- DESCRIPTION OF THE TASK
In the data below, locate the line containing "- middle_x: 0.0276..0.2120" and the line containing "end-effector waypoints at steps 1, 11", then retype both and everything between them exactly. Pictures are not part of the copy.

- SUPPLIED RECORDS
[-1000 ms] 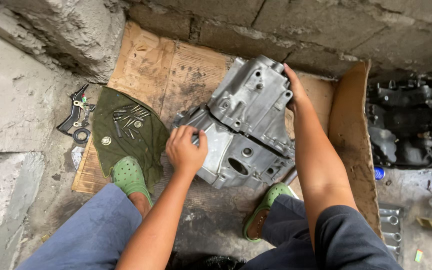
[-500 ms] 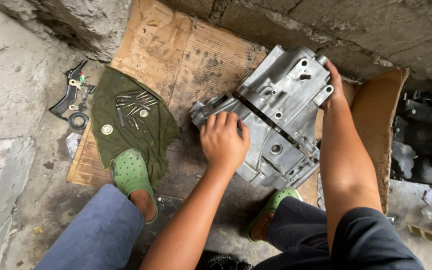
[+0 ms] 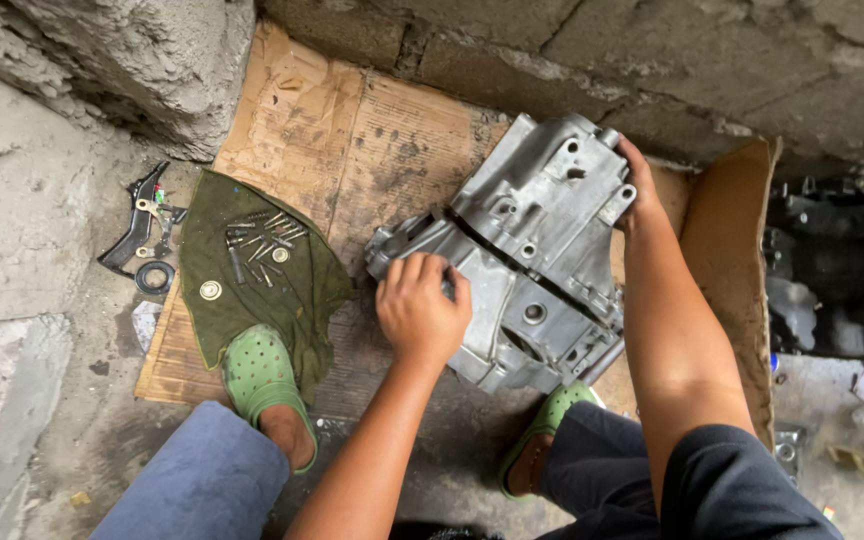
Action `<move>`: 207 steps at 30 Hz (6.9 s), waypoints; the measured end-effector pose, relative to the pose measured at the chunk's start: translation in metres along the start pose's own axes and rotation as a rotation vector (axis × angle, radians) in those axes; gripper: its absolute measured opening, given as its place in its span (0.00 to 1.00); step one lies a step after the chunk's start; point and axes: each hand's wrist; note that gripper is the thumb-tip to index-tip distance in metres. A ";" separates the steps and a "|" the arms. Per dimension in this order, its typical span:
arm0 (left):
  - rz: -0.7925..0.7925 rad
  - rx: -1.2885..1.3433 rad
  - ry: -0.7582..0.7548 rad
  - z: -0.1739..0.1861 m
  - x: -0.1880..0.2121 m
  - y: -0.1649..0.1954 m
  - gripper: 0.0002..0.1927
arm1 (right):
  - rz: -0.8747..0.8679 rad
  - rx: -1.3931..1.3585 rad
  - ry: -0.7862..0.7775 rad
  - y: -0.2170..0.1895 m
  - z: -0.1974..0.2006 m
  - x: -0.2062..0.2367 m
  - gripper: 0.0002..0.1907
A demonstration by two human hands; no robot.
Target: The person sits on the floor and uses a rubber mallet to tap a motorcycle engine casing, then separates the two halves to reveal internal gears. They manipulate the internal components by hand, rotating gears and checking alignment.
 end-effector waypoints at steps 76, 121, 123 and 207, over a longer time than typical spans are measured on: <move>0.179 0.011 0.059 0.009 0.056 -0.026 0.11 | 0.022 0.010 -0.033 0.012 -0.010 0.070 0.22; 0.069 -0.011 -0.173 -0.084 0.018 0.030 0.12 | 0.099 0.059 0.104 0.004 0.063 -0.009 0.48; 0.076 -0.004 -0.175 -0.084 0.021 0.025 0.12 | 0.122 0.069 0.099 0.001 0.064 -0.001 0.49; 0.062 0.624 -0.111 -0.044 0.009 -0.030 0.09 | 0.118 0.088 -0.076 0.036 0.092 -0.028 0.26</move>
Point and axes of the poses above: each hand's wrist, its own x-axis away from the middle knuckle, its own z-axis out of the back of the hand, y = z × x, and after that the axes turned 2 degrees about -x, right-handed
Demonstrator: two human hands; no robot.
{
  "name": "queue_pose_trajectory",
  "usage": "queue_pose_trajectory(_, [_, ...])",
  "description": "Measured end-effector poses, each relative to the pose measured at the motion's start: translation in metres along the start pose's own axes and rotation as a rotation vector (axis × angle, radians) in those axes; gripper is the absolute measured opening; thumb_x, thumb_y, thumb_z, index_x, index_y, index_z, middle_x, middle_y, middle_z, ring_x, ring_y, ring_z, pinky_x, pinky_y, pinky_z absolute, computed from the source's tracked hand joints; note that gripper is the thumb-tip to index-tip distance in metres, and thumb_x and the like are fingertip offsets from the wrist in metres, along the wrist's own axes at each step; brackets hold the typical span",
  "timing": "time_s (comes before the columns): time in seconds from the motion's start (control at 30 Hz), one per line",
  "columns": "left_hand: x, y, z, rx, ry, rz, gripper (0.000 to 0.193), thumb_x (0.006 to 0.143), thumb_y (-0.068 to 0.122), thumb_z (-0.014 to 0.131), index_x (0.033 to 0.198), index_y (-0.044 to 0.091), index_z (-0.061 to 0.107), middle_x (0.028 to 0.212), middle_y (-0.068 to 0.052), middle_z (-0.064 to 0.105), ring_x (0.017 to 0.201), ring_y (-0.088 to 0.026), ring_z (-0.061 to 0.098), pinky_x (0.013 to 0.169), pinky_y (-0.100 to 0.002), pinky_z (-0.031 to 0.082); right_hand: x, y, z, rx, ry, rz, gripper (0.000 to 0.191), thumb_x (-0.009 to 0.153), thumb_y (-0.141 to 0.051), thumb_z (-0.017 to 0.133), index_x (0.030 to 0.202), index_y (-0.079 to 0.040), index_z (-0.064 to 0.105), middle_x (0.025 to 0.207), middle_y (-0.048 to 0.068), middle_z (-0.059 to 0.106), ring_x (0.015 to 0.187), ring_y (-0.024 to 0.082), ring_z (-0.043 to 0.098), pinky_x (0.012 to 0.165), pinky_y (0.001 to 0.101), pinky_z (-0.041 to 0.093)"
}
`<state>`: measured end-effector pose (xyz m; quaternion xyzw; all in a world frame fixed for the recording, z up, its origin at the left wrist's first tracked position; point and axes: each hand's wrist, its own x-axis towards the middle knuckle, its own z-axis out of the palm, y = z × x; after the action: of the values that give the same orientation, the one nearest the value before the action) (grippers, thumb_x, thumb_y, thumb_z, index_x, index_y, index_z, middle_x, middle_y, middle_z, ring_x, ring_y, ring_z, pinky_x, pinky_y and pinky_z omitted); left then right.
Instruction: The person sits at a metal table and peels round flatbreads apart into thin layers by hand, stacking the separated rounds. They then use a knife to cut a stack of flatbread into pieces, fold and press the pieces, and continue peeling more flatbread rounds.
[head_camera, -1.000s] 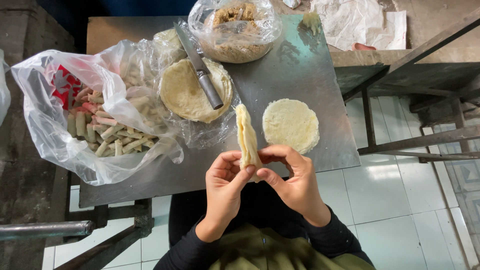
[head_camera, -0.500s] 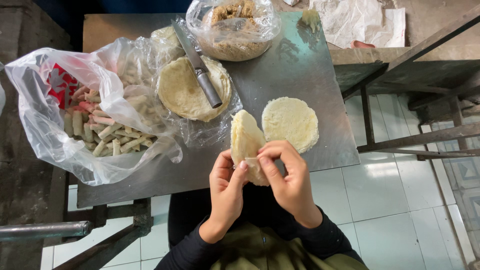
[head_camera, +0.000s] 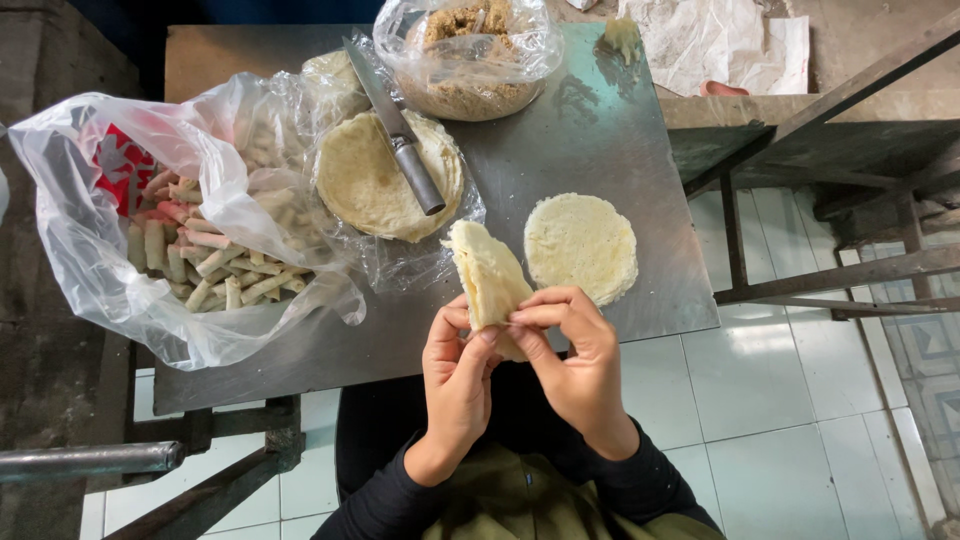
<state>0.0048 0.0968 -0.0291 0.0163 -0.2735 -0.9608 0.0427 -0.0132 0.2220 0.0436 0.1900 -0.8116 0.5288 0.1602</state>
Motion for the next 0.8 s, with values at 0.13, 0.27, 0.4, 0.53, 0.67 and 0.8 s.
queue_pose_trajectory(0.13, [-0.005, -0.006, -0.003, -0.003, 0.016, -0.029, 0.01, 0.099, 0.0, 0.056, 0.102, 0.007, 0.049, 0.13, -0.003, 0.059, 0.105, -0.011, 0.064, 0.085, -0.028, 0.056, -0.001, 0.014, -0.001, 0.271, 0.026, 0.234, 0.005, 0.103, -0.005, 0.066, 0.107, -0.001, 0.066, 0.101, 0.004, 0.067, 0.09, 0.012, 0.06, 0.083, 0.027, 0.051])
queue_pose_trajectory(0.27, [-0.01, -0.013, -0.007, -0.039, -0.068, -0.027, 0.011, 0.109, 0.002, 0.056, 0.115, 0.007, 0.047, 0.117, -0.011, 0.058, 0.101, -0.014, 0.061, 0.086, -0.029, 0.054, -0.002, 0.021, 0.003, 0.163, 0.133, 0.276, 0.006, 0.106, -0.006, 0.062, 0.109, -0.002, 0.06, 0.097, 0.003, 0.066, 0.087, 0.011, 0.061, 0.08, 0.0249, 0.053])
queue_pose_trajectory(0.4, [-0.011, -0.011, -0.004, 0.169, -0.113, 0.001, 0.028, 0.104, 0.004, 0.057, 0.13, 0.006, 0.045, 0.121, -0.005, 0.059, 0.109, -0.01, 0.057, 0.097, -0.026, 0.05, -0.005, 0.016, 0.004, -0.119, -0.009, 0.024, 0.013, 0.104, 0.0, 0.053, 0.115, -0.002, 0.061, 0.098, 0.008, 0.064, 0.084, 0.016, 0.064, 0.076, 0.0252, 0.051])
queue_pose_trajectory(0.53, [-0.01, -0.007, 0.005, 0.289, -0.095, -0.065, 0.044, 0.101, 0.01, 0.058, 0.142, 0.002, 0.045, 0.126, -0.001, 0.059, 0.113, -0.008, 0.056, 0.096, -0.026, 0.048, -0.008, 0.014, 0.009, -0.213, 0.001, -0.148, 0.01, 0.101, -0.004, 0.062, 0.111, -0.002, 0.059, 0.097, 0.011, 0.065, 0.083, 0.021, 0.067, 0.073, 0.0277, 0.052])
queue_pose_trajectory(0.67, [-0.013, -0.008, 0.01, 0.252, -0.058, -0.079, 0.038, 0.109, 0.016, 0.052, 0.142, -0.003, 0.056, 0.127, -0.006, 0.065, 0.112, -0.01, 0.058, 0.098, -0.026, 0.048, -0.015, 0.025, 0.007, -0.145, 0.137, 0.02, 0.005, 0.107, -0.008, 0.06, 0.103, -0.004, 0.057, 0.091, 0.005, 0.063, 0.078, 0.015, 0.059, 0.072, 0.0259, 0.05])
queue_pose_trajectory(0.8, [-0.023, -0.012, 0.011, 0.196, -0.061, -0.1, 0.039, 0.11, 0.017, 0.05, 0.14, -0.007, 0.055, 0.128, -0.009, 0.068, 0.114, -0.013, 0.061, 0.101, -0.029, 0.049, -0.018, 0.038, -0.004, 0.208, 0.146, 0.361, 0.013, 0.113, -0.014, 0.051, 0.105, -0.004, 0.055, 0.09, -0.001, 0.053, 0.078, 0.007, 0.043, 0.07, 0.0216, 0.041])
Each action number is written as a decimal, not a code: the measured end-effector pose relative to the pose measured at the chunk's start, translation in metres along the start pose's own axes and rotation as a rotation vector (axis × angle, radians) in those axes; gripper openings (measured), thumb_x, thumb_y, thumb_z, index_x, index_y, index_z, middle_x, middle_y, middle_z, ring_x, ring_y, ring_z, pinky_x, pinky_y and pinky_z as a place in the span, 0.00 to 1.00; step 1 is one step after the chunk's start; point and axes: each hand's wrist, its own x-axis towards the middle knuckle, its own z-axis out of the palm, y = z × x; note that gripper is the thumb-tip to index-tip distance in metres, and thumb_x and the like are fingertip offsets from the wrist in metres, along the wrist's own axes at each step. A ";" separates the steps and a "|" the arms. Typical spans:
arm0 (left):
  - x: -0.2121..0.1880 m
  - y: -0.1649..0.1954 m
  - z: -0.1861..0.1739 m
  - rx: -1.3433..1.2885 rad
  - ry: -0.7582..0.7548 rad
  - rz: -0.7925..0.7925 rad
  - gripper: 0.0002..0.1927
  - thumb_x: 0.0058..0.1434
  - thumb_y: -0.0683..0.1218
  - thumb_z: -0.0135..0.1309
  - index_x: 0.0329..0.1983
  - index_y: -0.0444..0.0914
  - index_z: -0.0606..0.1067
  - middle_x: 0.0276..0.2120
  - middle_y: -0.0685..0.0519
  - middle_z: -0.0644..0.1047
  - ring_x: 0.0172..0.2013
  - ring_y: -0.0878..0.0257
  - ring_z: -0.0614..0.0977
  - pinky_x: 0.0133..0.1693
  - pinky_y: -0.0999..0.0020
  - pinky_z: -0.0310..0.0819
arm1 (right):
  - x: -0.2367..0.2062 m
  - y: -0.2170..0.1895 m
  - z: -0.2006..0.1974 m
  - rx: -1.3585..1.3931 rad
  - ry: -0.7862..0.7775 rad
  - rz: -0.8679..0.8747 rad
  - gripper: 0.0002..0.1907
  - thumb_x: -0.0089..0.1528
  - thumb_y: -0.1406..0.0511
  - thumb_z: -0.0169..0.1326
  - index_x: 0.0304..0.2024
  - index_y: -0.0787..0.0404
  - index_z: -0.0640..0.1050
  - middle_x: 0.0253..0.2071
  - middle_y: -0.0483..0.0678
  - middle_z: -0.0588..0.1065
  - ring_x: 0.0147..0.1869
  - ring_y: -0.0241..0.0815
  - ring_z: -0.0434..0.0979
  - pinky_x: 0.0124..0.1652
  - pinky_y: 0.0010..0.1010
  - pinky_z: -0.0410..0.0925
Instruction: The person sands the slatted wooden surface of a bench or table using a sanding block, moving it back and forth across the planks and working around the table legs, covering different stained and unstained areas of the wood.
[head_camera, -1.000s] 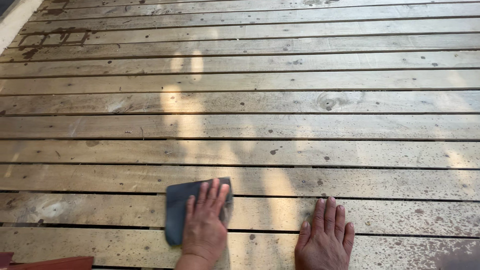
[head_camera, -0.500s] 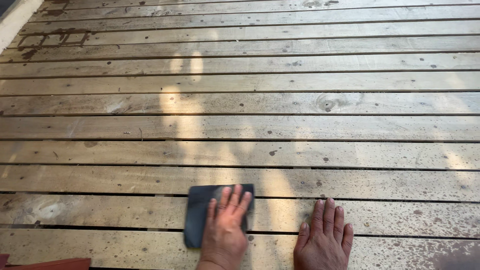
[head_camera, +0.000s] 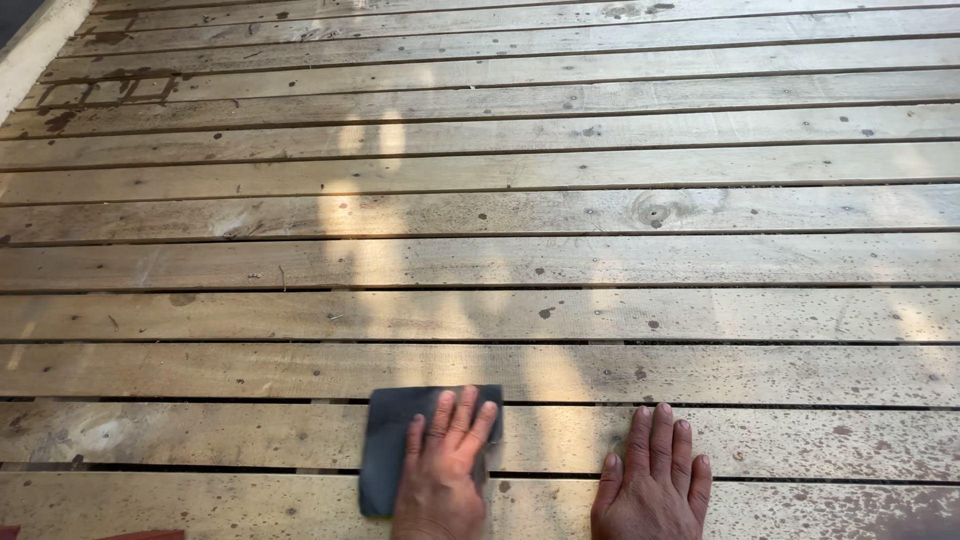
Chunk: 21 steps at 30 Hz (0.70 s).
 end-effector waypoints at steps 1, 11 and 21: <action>-0.001 -0.022 -0.005 0.107 0.243 0.052 0.36 0.62 0.42 0.34 0.76 0.50 0.54 0.77 0.52 0.49 0.75 0.55 0.44 0.69 0.42 0.30 | -0.001 0.001 -0.001 0.000 -0.007 0.003 0.33 0.68 0.49 0.28 0.74 0.52 0.53 0.77 0.48 0.50 0.80 0.49 0.43 0.75 0.50 0.34; -0.021 -0.022 -0.014 0.023 -0.412 -0.499 0.48 0.63 0.52 0.55 0.80 0.56 0.41 0.78 0.59 0.35 0.77 0.58 0.35 0.73 0.45 0.26 | 0.000 -0.005 -0.002 0.021 0.001 0.010 0.34 0.68 0.49 0.28 0.74 0.52 0.52 0.78 0.48 0.49 0.80 0.49 0.43 0.75 0.50 0.34; -0.018 -0.019 -0.017 -0.029 -0.339 -0.488 0.44 0.63 0.48 0.52 0.77 0.56 0.44 0.78 0.60 0.38 0.77 0.59 0.36 0.73 0.44 0.25 | 0.002 -0.002 0.002 -0.010 -0.021 0.003 0.34 0.67 0.50 0.28 0.73 0.53 0.53 0.77 0.49 0.49 0.80 0.49 0.43 0.74 0.51 0.34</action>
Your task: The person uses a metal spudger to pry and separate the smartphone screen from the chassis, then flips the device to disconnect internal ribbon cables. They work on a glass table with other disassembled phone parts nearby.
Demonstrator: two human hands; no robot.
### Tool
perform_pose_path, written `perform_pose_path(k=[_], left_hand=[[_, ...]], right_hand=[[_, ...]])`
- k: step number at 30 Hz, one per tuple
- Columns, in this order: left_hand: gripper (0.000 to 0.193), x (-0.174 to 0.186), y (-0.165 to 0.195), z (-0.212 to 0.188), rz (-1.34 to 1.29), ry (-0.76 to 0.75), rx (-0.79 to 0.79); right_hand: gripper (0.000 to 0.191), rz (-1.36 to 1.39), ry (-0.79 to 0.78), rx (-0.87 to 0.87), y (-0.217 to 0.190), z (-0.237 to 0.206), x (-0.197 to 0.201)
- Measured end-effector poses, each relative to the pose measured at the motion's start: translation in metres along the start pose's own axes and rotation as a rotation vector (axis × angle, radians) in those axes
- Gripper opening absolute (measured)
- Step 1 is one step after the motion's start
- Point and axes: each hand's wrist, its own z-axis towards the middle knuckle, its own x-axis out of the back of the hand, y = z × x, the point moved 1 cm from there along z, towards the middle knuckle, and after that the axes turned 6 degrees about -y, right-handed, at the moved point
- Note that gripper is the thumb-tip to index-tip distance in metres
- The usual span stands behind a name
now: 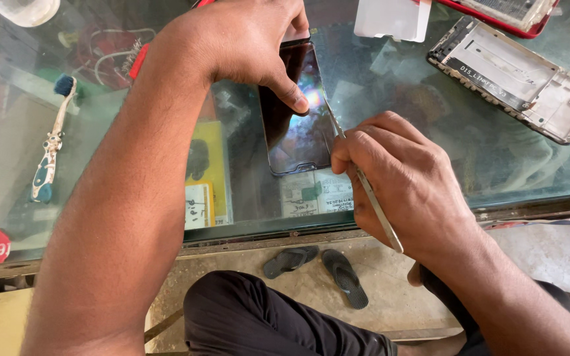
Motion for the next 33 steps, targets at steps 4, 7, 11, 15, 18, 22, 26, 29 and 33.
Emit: perform_pose_path(k=[4, 7, 11, 15, 18, 22, 26, 29, 33], left_hand=[[0.101, 0.001, 0.0, 0.0, 0.021, 0.016, -0.002], [0.101, 0.002, 0.0, 0.001, 0.017, 0.007, -0.023], [0.102, 0.002, 0.001, 0.0, 0.021, -0.006, 0.016], [0.104, 0.0, 0.004, -0.002, 0.043, 0.011, 0.044], [0.102, 0.003, 0.004, -0.002, 0.008, -0.023, 0.056], [0.101, 0.002, 0.005, -0.001, 0.014, -0.004, 0.011], [0.101, 0.001, 0.001, -0.001, 0.016, -0.009, 0.021], [0.102, 0.001, 0.0, 0.001, 0.018, -0.008, 0.003], [0.104, 0.001, -0.001, 0.001, 0.035, 0.024, -0.044]], right_hand=[[0.038, 0.008, -0.046, -0.001, 0.0, 0.001, 0.001], [0.029, 0.098, 0.007, -0.047, 0.001, 0.004, 0.005], [0.016, 0.369, 0.078, -0.38, 0.004, 0.004, 0.012], [0.018, 0.285, 0.121, -0.162, 0.002, 0.003, 0.012], [0.016, 0.273, 0.127, -0.161, 0.003, 0.001, 0.011], [0.019, 0.338, 0.145, -0.363, 0.006, 0.0, 0.012], [0.016, 0.258, 0.187, -0.507, 0.005, 0.002, 0.012], [0.027, 0.026, 0.161, -0.383, 0.002, 0.005, 0.013], [0.055, 0.043, 0.153, -0.333, 0.001, 0.009, 0.014]])
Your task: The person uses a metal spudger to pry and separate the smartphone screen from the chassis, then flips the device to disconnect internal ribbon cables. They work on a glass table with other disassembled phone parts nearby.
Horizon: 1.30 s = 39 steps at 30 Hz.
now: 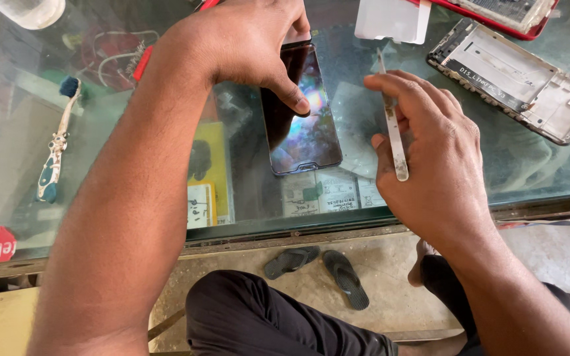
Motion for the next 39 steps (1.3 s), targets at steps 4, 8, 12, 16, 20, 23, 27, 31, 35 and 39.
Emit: perform_pose_path(k=[4, 8, 12, 16, 20, 23, 27, 31, 35, 39], left_hand=[[0.103, 0.0, 0.0, 0.0, -0.002, -0.016, 0.04], [0.104, 0.0, -0.001, 0.001, -0.013, -0.021, 0.032], [0.103, -0.005, -0.003, 0.001, -0.007, -0.035, 0.104], [0.105, -0.006, -0.007, 0.005, 0.007, 0.034, -0.074], [0.099, -0.01, -0.012, 0.011, 0.011, 0.029, -0.045], [0.093, -0.011, -0.011, 0.015, 0.039, 0.06, -0.069], [0.088, -0.006, -0.009, -0.001, 0.075, 0.212, -0.144], [0.07, -0.023, -0.013, -0.061, -0.076, 0.501, -0.158], [0.062, -0.068, -0.026, -0.148, 0.101, 0.939, 0.28], [0.034, -0.085, -0.054, -0.209, 0.261, 0.957, 0.676]], right_hand=[[0.06, 0.056, -0.02, -0.06, 0.0, 0.001, 0.001], [0.065, 0.084, -0.021, -0.09, 0.002, -0.002, 0.002], [0.053, 0.264, -0.05, -0.167, 0.005, -0.004, 0.002], [0.046, 0.274, -0.054, -0.057, 0.008, -0.003, 0.006], [0.046, 0.104, -0.172, 0.048, 0.009, -0.003, 0.0], [0.041, -0.052, -0.19, 0.136, 0.008, -0.002, -0.006], [0.036, -0.159, -0.168, 0.236, 0.004, 0.0, -0.008], [0.034, -0.064, -0.197, 0.104, 0.003, -0.001, -0.007], [0.038, 0.008, -0.127, 0.175, 0.013, -0.005, -0.012], [0.036, -0.044, -0.18, 0.074, 0.044, -0.009, -0.026]])
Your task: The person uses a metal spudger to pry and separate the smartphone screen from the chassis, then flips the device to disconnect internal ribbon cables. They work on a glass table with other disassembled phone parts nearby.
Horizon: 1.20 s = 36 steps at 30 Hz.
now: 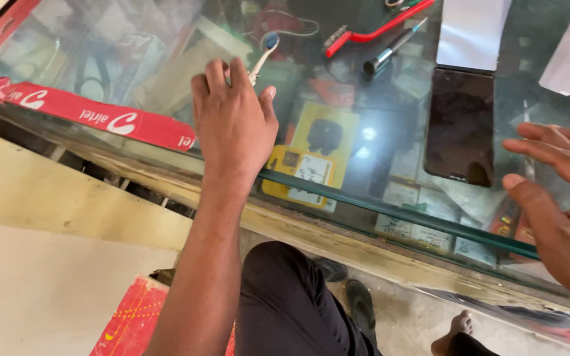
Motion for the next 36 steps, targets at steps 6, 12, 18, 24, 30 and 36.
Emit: perform_pose_path(k=[6, 12, 18, 24, 30, 36], left_hand=[[0.01, 0.015, 0.002, -0.026, 0.011, -0.079, 0.098], [0.017, 0.078, 0.077, -0.094, -0.632, -0.019, 0.198], [0.028, 0.09, 0.167, -0.133, -1.198, -0.152, 0.21], [0.03, 0.085, 0.147, -0.081, -1.056, -0.44, -0.306], [0.019, 0.0, 0.154, 0.08, -0.731, -0.473, -0.803], [0.036, -0.059, 0.188, 0.139, -0.512, -0.863, -0.83]], right_hand=[[0.055, 0.25, -0.111, -0.228, 0.014, -0.002, -0.009], [0.015, -0.013, 0.132, 0.096, -0.067, -0.038, 0.003], [0.048, 0.513, -0.086, -0.339, -0.106, -0.084, -0.01], [0.042, 0.342, 0.008, -0.487, -0.089, -0.062, 0.026], [0.043, 0.056, -0.162, -0.694, -0.066, -0.041, 0.056], [0.047, 0.089, -0.231, -0.666, -0.056, -0.016, 0.062]])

- TASK RESPONSE
  - middle_x: 0.0276..0.2120
  - middle_y: -0.0685..0.0519
  - middle_z: -0.0644..0.1047
  - ring_x: 0.0172..0.2013
  - ring_y: -0.0878..0.0257
  - ring_z: -0.0614..0.0977
  - pinky_x: 0.0133..0.1693
  - pinky_y: -0.0999..0.0020
  - pinky_z: -0.0310..0.0819
arm1 (right):
  - x: -0.2367..0.2062 m
  - y: -0.2170..0.1895 m
  - z: -0.2006..0.1974 m
  - rx: -1.3585..1.3931 rad
  - ry: -0.7862..0.7775 rad
  - rz: -0.8679..0.8747 rad
  - gripper: 0.0002..0.1907
  - thumb_x: -0.0089..0.1528
  - thumb_y: -0.1406..0.0511
  - thumb_z: -0.0169..0.1326
  - index_x: 0.0304..0.2024
  - index_y: -0.0787..0.0404
  - index_z: -0.0640..0.1050
  - middle_x: 0.0253..0.2071
  - middle_y: -0.0483..0.0678
  - middle_z: -0.0588..0.1065
  - ring_x: 0.0147..0.1869
  - ring_y: -0.0241..0.0815
  - ring_z: -0.0434..0.0979
  - pinky_x: 0.0124..0.1652
  - pinky_y: 0.0010..0.1010
  - pinky_z: -0.0410..0.0925
Instruction: The person sands the slatted wooden surface of a bench or table using a sanding block, moving it back and forth across the planks and working around the table legs, covering different stained and unstained areas of the wood.
[head_camera, -1.000s] 
[head_camera, -0.500s] 
[head_camera, +0.000s] 
Chunk: 21 steps at 30 Hz (0.70 s).
 end-effector waypoints at steps 1, 11 and 21: <action>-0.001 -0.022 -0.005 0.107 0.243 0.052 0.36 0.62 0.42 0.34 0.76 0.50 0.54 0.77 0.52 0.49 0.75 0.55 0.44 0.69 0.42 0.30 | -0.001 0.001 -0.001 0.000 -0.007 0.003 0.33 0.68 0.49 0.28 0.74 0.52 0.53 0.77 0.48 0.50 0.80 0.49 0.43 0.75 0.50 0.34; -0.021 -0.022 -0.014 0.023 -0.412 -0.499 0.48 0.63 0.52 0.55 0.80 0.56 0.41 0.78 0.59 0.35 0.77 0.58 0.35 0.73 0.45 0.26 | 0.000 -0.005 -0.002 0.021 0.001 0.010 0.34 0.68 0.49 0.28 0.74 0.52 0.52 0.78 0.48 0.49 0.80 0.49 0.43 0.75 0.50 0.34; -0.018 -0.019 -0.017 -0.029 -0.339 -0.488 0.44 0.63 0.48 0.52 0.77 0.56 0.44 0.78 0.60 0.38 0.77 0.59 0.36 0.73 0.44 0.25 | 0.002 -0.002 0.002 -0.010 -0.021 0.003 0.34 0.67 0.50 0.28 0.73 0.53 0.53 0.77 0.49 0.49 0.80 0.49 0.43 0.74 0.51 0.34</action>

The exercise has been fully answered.